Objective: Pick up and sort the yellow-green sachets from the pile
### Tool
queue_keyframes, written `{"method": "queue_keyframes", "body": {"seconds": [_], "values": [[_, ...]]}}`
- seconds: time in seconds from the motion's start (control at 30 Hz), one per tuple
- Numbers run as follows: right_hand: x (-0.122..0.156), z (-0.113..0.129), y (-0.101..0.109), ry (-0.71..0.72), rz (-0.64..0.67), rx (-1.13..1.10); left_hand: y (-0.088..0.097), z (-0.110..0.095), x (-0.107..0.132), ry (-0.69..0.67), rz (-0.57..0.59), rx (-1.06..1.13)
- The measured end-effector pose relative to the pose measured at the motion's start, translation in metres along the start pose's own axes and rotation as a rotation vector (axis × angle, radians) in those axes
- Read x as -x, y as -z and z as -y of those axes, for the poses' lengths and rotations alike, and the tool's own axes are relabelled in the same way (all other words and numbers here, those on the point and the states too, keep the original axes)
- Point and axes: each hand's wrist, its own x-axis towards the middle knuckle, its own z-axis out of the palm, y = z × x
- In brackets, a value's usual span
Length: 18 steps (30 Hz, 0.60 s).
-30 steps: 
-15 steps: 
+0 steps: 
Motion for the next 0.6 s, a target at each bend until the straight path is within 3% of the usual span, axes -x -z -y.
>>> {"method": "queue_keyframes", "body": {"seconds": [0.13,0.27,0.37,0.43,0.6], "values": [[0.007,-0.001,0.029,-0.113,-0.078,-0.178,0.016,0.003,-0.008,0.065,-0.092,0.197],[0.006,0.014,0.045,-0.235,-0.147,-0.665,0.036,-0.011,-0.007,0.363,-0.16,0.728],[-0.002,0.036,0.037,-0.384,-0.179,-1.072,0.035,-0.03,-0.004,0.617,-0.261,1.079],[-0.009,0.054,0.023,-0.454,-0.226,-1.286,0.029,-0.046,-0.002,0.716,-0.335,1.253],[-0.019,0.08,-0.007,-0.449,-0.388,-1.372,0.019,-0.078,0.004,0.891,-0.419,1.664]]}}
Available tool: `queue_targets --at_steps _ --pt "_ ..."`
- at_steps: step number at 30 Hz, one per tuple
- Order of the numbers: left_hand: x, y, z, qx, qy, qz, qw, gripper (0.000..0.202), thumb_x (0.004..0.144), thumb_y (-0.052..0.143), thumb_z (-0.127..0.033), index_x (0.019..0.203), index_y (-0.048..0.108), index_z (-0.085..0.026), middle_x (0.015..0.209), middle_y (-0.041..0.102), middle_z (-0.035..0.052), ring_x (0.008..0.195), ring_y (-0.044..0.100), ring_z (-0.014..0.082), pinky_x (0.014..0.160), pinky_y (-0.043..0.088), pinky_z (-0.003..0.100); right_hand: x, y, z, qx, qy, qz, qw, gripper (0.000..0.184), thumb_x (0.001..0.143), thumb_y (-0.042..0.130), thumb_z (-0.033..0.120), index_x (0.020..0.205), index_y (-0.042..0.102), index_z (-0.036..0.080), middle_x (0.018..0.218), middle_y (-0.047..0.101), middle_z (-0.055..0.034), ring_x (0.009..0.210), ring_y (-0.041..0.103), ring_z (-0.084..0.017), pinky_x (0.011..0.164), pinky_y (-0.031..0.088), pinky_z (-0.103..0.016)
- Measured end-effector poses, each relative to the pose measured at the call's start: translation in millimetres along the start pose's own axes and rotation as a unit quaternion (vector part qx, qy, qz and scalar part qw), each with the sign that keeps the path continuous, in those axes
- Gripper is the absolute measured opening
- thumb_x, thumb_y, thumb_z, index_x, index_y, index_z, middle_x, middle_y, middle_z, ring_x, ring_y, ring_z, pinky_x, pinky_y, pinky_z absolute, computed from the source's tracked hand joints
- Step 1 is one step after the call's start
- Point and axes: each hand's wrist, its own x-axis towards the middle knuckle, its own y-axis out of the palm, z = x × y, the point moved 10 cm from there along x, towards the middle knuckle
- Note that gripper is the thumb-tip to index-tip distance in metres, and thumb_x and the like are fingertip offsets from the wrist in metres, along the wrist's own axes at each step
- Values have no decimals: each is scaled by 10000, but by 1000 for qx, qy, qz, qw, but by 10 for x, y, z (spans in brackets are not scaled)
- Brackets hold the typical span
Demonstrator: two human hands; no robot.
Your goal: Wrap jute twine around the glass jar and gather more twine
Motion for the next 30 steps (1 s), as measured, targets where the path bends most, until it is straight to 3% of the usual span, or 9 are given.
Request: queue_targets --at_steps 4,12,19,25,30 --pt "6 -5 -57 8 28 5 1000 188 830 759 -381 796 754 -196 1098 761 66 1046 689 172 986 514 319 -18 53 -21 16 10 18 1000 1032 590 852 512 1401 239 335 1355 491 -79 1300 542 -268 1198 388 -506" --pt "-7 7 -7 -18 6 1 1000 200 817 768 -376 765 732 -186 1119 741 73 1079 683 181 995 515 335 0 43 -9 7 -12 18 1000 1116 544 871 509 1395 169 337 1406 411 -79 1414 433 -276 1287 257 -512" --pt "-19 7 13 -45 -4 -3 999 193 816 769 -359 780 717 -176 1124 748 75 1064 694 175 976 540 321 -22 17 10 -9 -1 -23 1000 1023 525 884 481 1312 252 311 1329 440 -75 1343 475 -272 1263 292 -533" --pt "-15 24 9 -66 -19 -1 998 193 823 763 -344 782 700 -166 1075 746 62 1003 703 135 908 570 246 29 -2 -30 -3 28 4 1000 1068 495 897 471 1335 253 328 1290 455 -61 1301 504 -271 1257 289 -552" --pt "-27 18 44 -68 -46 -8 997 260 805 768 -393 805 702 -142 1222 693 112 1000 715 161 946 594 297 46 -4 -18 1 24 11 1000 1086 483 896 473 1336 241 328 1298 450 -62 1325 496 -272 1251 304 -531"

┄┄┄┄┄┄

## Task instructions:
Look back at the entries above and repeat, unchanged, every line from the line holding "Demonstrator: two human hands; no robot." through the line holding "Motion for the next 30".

## Answer box:
Demonstrator: two human hands; no robot.
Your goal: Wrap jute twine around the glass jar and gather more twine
Motion for the next 30 steps (1 s), as measured, targets where the path bends most, until it is straight to 3% of the usual span, or 9 are given.

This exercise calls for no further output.